Instructions for the task
How many of the lines below contain "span"? Answer with that number alone.

Start of Block

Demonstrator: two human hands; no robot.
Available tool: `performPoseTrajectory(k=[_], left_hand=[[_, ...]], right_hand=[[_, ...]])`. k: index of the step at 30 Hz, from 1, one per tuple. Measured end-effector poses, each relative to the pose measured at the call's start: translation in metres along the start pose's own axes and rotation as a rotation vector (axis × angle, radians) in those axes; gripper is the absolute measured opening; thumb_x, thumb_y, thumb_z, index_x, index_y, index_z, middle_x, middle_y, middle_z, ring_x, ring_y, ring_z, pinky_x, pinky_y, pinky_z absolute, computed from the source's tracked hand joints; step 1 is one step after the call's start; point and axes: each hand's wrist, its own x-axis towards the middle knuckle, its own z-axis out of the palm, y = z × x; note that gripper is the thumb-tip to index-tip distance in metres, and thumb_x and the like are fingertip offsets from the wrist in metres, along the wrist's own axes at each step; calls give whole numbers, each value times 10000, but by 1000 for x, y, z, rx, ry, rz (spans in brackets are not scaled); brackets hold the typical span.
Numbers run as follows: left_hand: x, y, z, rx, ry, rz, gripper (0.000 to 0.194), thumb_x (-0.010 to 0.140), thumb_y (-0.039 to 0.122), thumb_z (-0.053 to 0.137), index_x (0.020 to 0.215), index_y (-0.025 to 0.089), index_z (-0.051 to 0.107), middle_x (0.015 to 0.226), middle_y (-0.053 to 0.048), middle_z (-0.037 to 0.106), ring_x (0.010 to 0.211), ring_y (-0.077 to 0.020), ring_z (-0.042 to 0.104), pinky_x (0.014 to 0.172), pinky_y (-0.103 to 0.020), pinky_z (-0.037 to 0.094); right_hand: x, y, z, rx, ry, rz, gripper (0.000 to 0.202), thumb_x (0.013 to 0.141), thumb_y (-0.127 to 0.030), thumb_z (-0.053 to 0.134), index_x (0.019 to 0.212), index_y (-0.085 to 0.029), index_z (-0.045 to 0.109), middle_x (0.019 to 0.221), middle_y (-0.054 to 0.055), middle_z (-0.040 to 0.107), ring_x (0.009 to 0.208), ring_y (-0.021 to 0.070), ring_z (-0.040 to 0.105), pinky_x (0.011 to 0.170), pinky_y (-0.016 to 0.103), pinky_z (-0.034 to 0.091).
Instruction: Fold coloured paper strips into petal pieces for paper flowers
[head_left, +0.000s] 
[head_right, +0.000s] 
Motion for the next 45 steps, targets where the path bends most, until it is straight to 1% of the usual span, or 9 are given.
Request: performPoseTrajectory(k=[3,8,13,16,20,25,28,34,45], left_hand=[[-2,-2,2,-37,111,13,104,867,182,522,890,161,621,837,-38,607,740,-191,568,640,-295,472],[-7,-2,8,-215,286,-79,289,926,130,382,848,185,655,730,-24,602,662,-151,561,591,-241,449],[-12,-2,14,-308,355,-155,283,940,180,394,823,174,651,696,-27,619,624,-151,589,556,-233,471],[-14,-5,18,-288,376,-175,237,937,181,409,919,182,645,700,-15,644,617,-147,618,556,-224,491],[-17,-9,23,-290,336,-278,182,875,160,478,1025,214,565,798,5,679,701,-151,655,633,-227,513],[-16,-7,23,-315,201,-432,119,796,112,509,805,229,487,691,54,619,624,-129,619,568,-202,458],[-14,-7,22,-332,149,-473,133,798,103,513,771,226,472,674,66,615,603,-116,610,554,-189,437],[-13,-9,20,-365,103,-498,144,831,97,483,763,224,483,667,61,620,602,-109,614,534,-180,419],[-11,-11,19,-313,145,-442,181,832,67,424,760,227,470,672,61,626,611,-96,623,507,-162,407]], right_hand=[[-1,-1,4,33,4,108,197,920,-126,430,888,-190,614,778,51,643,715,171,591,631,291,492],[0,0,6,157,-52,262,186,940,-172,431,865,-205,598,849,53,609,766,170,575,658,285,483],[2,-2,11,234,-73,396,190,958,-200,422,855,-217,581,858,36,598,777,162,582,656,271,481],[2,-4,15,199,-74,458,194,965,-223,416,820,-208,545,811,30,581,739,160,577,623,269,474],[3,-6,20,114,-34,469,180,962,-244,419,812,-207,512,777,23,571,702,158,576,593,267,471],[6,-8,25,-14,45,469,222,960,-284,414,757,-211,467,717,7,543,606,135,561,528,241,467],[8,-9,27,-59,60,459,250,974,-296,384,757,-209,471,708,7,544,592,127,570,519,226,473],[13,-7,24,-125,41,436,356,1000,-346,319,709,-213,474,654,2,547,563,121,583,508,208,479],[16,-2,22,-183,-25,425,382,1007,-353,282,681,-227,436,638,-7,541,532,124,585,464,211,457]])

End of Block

Written answer
2